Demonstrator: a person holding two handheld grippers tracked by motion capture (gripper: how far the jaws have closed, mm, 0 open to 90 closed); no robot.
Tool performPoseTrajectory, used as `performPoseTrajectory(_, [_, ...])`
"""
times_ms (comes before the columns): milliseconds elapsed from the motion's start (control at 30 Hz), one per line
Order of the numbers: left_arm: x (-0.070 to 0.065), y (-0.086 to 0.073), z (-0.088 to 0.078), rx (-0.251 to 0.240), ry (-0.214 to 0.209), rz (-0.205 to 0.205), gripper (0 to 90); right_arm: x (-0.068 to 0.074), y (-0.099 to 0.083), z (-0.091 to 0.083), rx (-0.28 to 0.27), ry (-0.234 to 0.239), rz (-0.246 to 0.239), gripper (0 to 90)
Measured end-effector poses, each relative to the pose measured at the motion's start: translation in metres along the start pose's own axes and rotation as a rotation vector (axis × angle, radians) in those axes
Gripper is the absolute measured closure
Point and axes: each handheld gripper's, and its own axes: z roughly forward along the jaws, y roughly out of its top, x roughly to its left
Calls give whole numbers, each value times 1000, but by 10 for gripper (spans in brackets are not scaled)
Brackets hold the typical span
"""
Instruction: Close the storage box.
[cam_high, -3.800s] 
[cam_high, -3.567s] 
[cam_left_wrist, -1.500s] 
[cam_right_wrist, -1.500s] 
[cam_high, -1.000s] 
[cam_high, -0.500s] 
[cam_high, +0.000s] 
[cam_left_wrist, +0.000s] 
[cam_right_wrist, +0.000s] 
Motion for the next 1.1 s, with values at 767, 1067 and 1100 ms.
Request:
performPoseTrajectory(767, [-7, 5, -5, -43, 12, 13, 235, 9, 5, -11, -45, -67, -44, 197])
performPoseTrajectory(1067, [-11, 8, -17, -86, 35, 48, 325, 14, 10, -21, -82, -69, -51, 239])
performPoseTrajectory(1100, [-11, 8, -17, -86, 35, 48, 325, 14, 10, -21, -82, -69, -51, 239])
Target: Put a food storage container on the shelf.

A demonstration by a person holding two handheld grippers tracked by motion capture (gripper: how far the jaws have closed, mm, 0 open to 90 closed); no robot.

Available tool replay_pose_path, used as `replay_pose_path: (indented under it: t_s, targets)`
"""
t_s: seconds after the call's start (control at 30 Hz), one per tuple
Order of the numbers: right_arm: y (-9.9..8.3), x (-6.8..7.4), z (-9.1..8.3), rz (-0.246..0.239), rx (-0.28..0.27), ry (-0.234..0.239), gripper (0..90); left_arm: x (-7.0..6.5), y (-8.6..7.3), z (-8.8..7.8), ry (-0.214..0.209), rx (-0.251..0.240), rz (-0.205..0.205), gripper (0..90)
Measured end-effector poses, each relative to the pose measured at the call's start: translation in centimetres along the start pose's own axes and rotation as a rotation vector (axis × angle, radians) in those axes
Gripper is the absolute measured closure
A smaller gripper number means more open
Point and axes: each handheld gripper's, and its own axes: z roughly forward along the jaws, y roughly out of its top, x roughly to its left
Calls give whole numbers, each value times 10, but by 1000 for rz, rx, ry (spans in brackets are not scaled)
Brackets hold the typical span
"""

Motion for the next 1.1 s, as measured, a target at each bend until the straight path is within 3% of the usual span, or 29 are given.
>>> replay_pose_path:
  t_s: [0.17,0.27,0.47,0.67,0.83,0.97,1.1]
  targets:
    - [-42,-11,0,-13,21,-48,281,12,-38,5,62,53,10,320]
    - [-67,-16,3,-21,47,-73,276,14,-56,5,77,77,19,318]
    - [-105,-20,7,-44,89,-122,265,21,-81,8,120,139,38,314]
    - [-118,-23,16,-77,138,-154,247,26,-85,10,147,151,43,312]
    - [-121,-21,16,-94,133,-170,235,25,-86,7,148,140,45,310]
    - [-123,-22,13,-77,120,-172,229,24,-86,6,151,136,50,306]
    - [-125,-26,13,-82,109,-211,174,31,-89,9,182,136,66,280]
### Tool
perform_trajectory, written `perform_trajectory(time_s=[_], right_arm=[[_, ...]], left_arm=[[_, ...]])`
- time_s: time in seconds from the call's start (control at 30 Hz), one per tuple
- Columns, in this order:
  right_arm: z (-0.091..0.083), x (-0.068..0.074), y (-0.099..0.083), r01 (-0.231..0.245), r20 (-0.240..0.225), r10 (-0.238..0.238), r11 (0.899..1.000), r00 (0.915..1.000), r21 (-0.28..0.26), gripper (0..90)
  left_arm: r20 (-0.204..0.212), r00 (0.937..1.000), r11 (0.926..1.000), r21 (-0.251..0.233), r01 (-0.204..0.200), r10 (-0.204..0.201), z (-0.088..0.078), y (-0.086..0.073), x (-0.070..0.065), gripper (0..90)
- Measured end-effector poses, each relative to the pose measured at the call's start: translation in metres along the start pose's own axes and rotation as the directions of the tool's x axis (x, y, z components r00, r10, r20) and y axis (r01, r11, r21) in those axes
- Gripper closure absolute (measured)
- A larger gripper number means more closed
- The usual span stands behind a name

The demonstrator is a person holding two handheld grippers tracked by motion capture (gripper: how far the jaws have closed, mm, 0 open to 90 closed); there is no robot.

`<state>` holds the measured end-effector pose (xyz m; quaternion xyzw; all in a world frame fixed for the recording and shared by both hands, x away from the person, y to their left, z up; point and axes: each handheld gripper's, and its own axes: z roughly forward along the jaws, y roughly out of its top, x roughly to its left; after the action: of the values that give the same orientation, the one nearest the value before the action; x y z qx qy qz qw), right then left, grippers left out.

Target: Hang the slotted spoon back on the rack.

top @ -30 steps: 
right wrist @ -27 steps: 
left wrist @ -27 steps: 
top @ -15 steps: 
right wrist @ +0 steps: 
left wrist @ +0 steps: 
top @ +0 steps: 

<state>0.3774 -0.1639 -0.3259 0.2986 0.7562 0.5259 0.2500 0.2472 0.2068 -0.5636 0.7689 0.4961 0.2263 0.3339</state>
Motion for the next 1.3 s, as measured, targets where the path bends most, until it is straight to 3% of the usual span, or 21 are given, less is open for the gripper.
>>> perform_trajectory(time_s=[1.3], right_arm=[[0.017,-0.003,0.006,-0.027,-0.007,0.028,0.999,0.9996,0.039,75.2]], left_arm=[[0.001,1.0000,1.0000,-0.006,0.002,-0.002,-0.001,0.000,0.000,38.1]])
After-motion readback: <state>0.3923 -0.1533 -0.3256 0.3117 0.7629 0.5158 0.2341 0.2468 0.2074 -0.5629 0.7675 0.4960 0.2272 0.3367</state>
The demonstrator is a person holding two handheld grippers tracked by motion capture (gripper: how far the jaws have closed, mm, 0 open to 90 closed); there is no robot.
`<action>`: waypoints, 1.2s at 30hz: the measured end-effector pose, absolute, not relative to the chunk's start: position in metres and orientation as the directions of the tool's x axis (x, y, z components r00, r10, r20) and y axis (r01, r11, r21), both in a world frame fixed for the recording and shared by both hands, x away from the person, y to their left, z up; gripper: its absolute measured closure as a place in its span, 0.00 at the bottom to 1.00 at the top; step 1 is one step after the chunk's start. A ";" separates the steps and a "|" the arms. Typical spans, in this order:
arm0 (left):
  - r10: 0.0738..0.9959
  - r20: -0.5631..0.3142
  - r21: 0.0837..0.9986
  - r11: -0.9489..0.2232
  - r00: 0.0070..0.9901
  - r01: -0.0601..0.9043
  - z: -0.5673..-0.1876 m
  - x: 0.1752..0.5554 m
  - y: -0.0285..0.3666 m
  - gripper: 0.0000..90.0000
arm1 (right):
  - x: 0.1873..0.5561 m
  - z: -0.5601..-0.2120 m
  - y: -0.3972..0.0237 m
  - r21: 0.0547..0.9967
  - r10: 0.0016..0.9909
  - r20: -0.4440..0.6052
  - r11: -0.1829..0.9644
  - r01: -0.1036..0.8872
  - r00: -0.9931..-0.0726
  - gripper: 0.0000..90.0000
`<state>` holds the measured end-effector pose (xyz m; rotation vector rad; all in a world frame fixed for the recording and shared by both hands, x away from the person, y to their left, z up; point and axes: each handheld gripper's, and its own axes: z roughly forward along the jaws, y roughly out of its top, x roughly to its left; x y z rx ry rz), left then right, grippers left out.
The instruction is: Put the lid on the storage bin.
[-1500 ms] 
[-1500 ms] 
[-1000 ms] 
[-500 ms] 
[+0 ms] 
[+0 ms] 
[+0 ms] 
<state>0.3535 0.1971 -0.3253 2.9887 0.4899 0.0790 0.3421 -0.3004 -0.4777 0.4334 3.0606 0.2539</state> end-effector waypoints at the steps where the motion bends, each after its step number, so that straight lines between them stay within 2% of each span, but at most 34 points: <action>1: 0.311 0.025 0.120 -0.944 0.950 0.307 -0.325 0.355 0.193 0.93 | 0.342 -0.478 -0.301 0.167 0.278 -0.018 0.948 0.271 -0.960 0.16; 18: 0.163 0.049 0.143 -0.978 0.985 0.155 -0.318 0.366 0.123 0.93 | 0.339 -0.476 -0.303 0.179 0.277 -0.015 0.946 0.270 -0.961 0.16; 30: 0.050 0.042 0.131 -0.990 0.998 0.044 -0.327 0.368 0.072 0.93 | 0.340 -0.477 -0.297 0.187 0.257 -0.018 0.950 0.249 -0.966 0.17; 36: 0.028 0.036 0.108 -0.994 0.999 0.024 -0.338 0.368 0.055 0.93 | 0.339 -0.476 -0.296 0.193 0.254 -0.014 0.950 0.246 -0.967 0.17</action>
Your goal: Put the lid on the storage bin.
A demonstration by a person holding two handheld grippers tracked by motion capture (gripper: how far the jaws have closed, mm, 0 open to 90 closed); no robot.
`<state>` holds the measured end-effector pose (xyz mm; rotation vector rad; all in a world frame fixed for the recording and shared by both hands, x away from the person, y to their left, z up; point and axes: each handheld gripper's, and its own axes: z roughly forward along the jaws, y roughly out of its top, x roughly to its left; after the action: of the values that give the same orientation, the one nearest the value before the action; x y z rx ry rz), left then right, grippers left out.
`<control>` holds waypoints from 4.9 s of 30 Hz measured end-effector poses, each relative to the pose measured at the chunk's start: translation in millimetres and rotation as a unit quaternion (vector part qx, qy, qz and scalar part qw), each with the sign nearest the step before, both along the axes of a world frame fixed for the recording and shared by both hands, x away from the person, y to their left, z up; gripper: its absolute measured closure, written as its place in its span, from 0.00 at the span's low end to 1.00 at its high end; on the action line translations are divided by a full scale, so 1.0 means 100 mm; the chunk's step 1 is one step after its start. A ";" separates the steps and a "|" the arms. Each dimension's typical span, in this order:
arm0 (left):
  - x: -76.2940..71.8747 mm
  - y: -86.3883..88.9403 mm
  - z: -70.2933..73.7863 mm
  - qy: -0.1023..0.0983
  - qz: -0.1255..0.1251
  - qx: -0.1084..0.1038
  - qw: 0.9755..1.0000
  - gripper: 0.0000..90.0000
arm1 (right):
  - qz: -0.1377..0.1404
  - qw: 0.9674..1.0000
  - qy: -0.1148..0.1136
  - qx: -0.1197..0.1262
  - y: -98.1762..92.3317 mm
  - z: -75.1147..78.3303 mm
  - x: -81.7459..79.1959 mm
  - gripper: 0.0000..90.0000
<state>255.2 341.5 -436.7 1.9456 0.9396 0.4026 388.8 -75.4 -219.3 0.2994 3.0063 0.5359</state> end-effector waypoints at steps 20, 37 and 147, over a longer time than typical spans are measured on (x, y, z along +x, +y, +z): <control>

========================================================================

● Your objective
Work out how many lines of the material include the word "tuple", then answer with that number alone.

● Written solution
2